-- Problem requirements --
Without skipping anything, write out each record below exactly.

(Stored data)
-------------------------
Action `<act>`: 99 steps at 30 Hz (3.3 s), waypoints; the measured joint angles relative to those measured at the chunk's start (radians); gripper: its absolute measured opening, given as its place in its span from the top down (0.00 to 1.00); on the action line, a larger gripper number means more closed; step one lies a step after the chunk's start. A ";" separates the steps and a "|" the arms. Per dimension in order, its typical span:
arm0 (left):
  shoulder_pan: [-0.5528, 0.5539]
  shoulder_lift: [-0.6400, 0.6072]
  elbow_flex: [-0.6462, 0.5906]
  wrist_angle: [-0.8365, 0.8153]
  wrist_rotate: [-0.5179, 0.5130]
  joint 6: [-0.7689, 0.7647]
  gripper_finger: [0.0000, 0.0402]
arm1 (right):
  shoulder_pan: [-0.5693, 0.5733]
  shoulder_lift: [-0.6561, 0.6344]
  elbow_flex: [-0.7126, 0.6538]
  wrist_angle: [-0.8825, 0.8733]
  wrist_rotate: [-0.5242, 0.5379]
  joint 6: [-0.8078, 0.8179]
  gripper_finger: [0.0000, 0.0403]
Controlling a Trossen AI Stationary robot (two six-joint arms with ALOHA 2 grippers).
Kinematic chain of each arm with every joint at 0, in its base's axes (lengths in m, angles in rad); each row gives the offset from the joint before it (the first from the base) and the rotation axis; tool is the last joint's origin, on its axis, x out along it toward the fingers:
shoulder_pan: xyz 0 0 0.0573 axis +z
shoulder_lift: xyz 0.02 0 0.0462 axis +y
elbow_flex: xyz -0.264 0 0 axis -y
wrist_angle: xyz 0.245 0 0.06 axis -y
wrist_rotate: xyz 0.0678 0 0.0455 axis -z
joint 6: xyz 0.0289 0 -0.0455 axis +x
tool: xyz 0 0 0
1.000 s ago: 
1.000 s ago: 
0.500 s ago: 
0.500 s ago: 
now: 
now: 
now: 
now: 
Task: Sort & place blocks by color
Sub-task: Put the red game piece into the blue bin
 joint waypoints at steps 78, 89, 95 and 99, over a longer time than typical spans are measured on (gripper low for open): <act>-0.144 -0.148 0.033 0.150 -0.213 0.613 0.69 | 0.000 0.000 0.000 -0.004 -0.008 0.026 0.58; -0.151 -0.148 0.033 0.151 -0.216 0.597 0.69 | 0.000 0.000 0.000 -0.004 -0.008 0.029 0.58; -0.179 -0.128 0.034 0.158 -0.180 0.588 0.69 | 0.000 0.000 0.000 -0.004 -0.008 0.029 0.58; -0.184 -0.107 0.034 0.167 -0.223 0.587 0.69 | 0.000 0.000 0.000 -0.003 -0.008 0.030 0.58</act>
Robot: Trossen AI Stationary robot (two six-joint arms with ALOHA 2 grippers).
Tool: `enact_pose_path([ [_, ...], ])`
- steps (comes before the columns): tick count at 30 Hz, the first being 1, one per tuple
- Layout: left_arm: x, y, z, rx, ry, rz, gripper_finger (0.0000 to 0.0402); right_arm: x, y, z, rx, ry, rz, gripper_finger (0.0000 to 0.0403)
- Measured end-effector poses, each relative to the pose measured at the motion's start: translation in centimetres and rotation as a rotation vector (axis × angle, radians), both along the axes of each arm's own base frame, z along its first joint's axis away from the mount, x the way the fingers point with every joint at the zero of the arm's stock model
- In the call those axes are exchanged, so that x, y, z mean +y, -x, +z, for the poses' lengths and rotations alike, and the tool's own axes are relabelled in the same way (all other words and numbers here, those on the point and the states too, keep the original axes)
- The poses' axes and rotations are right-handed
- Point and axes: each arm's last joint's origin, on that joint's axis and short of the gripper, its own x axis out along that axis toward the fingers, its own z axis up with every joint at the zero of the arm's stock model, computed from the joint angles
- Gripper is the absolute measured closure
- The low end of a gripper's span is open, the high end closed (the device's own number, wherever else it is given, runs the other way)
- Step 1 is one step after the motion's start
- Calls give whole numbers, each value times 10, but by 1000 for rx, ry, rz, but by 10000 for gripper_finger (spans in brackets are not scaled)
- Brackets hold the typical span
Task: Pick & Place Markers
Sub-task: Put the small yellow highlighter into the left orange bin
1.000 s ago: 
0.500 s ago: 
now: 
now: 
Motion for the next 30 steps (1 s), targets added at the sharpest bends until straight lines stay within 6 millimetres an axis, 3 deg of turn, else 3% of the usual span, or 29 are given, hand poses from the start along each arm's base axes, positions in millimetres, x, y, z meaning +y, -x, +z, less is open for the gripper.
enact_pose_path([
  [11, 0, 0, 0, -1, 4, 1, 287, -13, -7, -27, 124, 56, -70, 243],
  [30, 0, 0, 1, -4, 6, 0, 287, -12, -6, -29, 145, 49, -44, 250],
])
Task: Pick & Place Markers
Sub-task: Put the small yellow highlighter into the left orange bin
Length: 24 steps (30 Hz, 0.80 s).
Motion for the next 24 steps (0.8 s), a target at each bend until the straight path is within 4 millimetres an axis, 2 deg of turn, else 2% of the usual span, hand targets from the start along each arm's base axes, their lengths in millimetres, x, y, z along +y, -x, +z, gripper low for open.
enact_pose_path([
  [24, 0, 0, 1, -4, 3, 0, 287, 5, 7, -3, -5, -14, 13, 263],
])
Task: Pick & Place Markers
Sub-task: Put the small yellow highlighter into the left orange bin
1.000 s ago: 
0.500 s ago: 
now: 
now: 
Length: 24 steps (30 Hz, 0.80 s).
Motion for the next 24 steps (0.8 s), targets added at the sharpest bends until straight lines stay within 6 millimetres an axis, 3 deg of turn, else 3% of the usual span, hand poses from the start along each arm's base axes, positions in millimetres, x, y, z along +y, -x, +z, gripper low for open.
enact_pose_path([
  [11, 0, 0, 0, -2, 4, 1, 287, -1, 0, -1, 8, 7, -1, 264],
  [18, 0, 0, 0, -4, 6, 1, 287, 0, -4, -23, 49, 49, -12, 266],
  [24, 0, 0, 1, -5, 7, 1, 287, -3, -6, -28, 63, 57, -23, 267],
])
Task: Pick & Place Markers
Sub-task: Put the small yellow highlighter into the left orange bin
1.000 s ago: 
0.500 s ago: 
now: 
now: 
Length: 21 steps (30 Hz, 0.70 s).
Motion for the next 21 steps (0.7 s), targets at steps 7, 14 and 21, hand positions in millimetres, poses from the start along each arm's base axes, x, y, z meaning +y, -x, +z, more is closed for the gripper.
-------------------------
-- Output for this exercise --
Action `<act>`: 99 steps at 30 Hz (3.3 s), waypoints; the measured joint angles relative to those measured at the chunk's start (radians); gripper: its absolute measured opening, given as its place in its span from the top down (0.00 to 1.00); on the action line, a larger gripper number means more closed; step one lies a step after the chunk's start. A ";" separates the steps and a "|" the arms. Per dimension in order, its typical span:
arm0 (left):
  shoulder_pan: [-0.5528, 0.5539]
  shoulder_lift: [-0.6400, 0.6072]
  elbow_flex: [-0.6462, 0.5906]
  wrist_angle: [-0.8365, 0.8153]
  wrist_rotate: [-0.5179, 0.5130]
  joint 6: [-0.7689, 0.7647]
  gripper_finger: [0.0000, 0.0402]
arm1 (right):
  shoulder_pan: [-0.5693, 0.5733]
  shoulder_lift: [-0.6561, 0.6344]
  elbow_flex: [-0.7126, 0.6538]
  wrist_angle: [-0.8825, 0.8733]
  wrist_rotate: [-0.5242, 0.5379]
  joint 6: [-0.8078, 0.8179]
  gripper_finger: [0.0000, 0.0403]
Controlling a Trossen AI Stationary robot (two six-joint arms with ALOHA 2 grippers).
Kinematic chain of each arm with every joint at 0, in its base's axes (lengths in m, angles in rad); each row gives the offset from the joint before it (the first from the base) and the rotation axis; tool is the last joint's origin, on its axis, x out along it toward the fingers:
shoulder_pan: xyz 0 0 0.0573 axis +z
shoulder_lift: xyz 0.02 0 0.0462 axis +y
elbow_flex: xyz -0.264 0 0 axis -y
wrist_angle: xyz 0.245 0 0.06 axis -y
wrist_rotate: xyz 0.0678 0 0.0455 axis -z
joint 6: xyz 0.0289 0 -0.0455 axis +x
tool: xyz 0 0 0
1.000 s ago: 
1.000 s ago: 
0.500 s ago: 
0.500 s ago: 
now: 
now: 
now: 
now: 
Task: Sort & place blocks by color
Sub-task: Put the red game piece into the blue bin
 joint waypoints at steps 78, 89, 95 and 99, over a longer time than typical spans are measured on (gripper low for open): <act>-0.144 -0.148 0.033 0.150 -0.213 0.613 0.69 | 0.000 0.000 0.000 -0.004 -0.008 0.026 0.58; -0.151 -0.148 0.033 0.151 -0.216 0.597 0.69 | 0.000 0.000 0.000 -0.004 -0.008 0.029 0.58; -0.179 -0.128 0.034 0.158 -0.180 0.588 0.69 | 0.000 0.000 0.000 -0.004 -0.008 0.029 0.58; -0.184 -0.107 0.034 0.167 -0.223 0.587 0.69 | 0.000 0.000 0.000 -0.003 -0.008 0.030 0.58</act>
Robot: Trossen AI Stationary robot (two six-joint arms with ALOHA 2 grippers).
Tool: `enact_pose_path([ [_, ...], ])`
- steps (comes before the columns): tick count at 30 Hz, the first being 1, one per tuple
- Layout: left_arm: x, y, z, rx, ry, rz, gripper_finger (0.0000 to 0.0402); right_arm: x, y, z, rx, ry, rz, gripper_finger (0.0000 to 0.0403)
- Measured end-effector poses, each relative to the pose measured at the motion's start: translation in centimetres and rotation as a rotation vector (axis × angle, radians), both along the axes of each arm's own base frame, z along its first joint's axis away from the mount, x the way the fingers point with every joint at the zero of the arm's stock model
- In the call those axes are exchanged, so that x, y, z mean +y, -x, +z, for the poses' lengths and rotations alike, and the tool's own axes are relabelled in the same way (all other words and numbers here, those on the point and the states too, keep the original axes)
- The poses' axes and rotations are right-handed
- Point and axes: each arm's last joint's origin, on that joint's axis and short of the gripper, its own x axis out along that axis toward the fingers, its own z axis up with every joint at the zero of the arm's stock model, computed from the joint angles
- Gripper is the absolute measured closure
- The low end of a gripper's span is open, the high end closed (the device's own number, wherever else it is given, runs the other way)
- Step 1 is one step after the motion's start
- Calls give whole numbers, each value times 10, but by 1000 for rx, ry, rz, but by 10000 for gripper_finger (spans in brackets are not scaled)
- Brackets hold the typical span
Task: Pick & Place Markers
Sub-task: Put the small yellow highlighter into the left orange bin
1.000 s ago: 
0.500 s ago: 
now: 
now: 
Motion for the next 30 steps (1 s), targets added at the sharpest bends until straight lines stay within 6 millimetres an axis, 3 deg of turn, else 3% of the usual span, or 29 are given, hand poses from the start along each arm's base axes, positions in millimetres, x, y, z meaning +y, -x, +z, less is open for the gripper.
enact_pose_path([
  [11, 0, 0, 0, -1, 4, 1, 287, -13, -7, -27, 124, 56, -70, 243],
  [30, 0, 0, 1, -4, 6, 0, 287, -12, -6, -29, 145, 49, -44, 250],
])
Task: Pick & Place Markers
Sub-task: Put the small yellow highlighter into the left orange bin
Length: 24 steps (30 Hz, 0.80 s).
Motion for the next 24 steps (0.8 s), a target at each bend until the straight path is within 4 millimetres an axis, 2 deg of turn, else 2% of the usual span, hand targets from the start along each arm's base axes, their lengths in millimetres, x, y, z along +y, -x, +z, gripper low for open.
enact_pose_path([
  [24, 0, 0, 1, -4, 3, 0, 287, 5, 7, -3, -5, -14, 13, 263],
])
Task: Pick & Place Markers
Sub-task: Put the small yellow highlighter into the left orange bin
1.000 s ago: 
0.500 s ago: 
now: 
now: 
Length: 24 steps (30 Hz, 0.80 s).
Motion for the next 24 steps (0.8 s), targets added at the sharpest bends until straight lines stay within 6 millimetres an axis, 3 deg of turn, else 3% of the usual span, hand poses from the start along each arm's base axes, positions in millimetres, x, y, z along +y, -x, +z, gripper low for open.
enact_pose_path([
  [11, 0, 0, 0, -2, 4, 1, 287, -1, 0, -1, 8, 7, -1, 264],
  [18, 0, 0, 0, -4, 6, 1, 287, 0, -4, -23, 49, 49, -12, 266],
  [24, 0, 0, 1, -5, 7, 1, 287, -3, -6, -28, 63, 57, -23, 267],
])
Task: Pick & Place Markers
Sub-task: Put the small yellow highlighter into the left orange bin
1.000 s ago: 
0.500 s ago: 
now: 
now: 
Length: 21 steps (30 Hz, 0.70 s).
Motion for the next 21 steps (0.7 s), targets at steps 7, 14 and 21, hand positions in millimetres, poses from the start along each arm's base axes, x, y, z meaning +y, -x, +z, more is closed for the gripper.

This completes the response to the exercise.